In the listing that follows, how many lines contain the string "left"? Provide only the number.

○ ○ ○ ○

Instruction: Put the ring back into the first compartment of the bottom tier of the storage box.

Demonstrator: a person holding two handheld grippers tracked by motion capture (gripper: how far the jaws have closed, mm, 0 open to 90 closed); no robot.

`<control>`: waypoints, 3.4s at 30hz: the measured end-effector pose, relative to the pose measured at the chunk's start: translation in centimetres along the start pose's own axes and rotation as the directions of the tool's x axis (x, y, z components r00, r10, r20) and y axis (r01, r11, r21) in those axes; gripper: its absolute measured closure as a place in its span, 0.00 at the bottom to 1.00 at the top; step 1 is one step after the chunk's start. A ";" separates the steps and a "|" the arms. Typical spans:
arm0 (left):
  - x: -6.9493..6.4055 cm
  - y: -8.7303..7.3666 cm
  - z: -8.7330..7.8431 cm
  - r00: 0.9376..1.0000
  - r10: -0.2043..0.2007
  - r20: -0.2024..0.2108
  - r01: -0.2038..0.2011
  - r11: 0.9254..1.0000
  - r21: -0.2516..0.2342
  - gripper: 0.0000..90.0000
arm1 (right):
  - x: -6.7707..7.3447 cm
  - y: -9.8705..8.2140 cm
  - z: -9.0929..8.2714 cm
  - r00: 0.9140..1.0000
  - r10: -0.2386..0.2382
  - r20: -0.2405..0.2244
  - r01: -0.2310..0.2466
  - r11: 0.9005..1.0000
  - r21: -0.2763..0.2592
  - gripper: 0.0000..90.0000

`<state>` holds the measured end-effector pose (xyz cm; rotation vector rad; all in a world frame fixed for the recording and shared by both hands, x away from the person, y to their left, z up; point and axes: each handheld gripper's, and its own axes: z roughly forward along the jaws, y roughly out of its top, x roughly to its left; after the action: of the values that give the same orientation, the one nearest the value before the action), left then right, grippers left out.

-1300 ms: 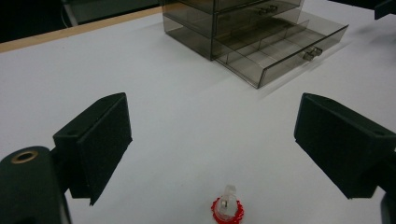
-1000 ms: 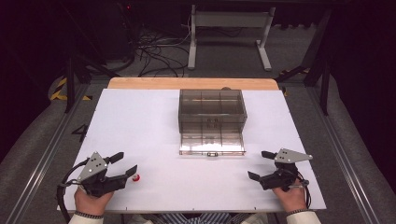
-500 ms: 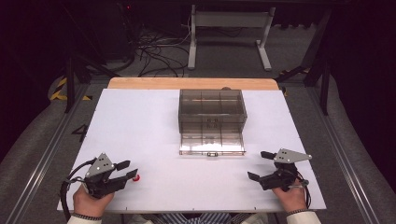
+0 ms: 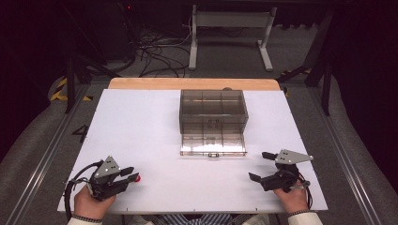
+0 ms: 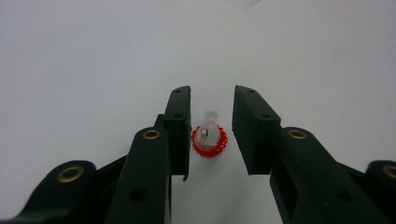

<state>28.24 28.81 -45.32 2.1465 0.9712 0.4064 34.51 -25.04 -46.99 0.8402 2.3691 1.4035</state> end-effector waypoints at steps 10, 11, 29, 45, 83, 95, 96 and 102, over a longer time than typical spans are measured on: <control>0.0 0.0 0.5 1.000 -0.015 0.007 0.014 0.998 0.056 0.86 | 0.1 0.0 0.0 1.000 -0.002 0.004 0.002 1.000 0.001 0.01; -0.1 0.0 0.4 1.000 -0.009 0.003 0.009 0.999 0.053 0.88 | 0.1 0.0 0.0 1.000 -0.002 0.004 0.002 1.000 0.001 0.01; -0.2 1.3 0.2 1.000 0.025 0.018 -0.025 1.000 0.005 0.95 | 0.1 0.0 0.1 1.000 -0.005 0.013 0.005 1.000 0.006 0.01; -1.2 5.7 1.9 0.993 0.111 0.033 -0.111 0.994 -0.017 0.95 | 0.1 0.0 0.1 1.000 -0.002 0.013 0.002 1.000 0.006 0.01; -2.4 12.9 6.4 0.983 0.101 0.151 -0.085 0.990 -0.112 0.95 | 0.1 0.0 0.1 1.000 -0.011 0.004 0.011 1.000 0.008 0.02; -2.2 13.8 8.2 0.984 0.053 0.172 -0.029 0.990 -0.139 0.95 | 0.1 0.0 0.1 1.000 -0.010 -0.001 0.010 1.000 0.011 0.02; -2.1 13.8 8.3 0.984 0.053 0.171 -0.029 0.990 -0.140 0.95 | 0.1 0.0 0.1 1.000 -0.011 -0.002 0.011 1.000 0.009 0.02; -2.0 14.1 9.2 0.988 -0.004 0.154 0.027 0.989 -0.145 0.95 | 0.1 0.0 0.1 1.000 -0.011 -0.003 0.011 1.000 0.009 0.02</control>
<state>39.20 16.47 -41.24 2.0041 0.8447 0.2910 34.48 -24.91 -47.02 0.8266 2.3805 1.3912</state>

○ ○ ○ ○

Finished task
2